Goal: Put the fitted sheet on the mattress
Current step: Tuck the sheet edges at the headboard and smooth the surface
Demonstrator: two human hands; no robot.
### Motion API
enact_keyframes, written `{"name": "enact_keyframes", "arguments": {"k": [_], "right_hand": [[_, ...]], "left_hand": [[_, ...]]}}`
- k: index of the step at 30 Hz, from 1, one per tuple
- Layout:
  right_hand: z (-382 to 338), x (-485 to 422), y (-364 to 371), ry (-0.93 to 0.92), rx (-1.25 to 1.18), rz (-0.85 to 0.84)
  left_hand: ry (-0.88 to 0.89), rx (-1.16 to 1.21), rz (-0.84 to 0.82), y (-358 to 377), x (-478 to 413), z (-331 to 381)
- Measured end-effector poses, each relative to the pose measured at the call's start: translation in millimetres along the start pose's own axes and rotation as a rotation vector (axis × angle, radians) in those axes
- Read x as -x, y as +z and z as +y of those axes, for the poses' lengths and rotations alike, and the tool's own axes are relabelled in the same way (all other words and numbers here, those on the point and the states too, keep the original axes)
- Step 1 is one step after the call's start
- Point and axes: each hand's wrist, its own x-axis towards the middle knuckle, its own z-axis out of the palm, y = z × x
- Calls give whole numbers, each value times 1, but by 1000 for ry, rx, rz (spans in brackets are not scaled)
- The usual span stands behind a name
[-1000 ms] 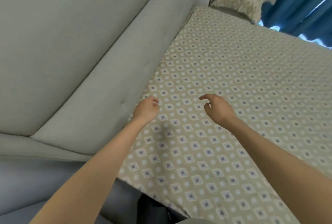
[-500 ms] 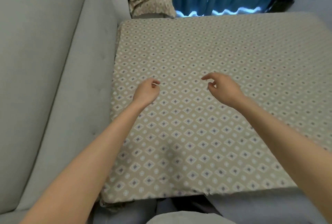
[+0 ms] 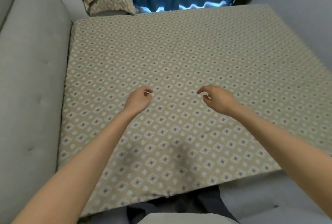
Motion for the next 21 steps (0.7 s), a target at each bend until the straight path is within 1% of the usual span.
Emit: {"name": "enact_keyframes", "arguments": {"k": [3, 5, 6, 7, 11, 17, 21], "right_hand": [[58, -8, -18, -32, -3, 16], [91, -7, -33, -52, -43, 24], [95, -7, -35, -62, -57, 40], [115, -5, -45, -80, -60, 36], [159, 3, -68, -126, -139, 78], [185, 5, -69, -138, -155, 64], [198, 12, -62, -113, -141, 43]], "left_hand": [[-70, 87, 50, 42, -7, 41], [-86, 152, 103, 66, -7, 69], [-78, 162, 116, 66, -6, 72], [-83, 182, 135, 81, -4, 88], [-119, 210, 165, 112, 0, 122], [-148, 206, 157, 129, -4, 140], [-127, 179, 109, 140, -10, 152]]}}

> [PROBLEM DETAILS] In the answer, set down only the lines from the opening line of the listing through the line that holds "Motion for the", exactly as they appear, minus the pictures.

> [ANSWER]
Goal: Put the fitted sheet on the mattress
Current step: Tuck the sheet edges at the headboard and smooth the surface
Demonstrator: two human hands; no robot.
### Motion API
enact_keyframes, written `{"name": "enact_keyframes", "arguments": {"k": [_], "right_hand": [[_, ...]], "left_hand": [[_, ...]]}}`
- k: index of the step at 30 Hz, from 1, one per tuple
- Layout:
  right_hand: z (-382 to 338), x (-485 to 422), y (-364 to 371), ry (-0.93 to 0.92), rx (-1.25 to 1.18), rz (-0.85 to 0.84)
  left_hand: ry (-0.88 to 0.89), rx (-1.16 to 1.21), rz (-0.84 to 0.82), y (-358 to 377), x (-478 to 413), z (-331 to 381)
- Measured end-effector poses, each relative to the pose measured at the call's start: translation in millimetres along the start pose's own axes and rotation as a rotation vector (axis × angle, radians) in those axes
- Read x as -x, y as +z and z as +y of those axes, for the poses' lengths and rotations alike, and the tool's own axes are relabelled in the same way (all other words and numbers here, those on the point and the states too, keep the original axes)
- Step 1 is one step after the call's start
- Point and axes: each hand's wrist, its own x-axis towards the middle knuckle, its own z-axis out of the palm, y = z × x
- Calls give whole numbers, each value times 1, but by 1000 for ry, rx, rz (spans in brackets are not scaled)
- The usual span stands behind a name
[-1000 ms] 
[-500 ms] 
[+0 ms] 
Motion for the next 21 steps (0.7 s), a target at each bend until the straight path is within 1% of the usual span.

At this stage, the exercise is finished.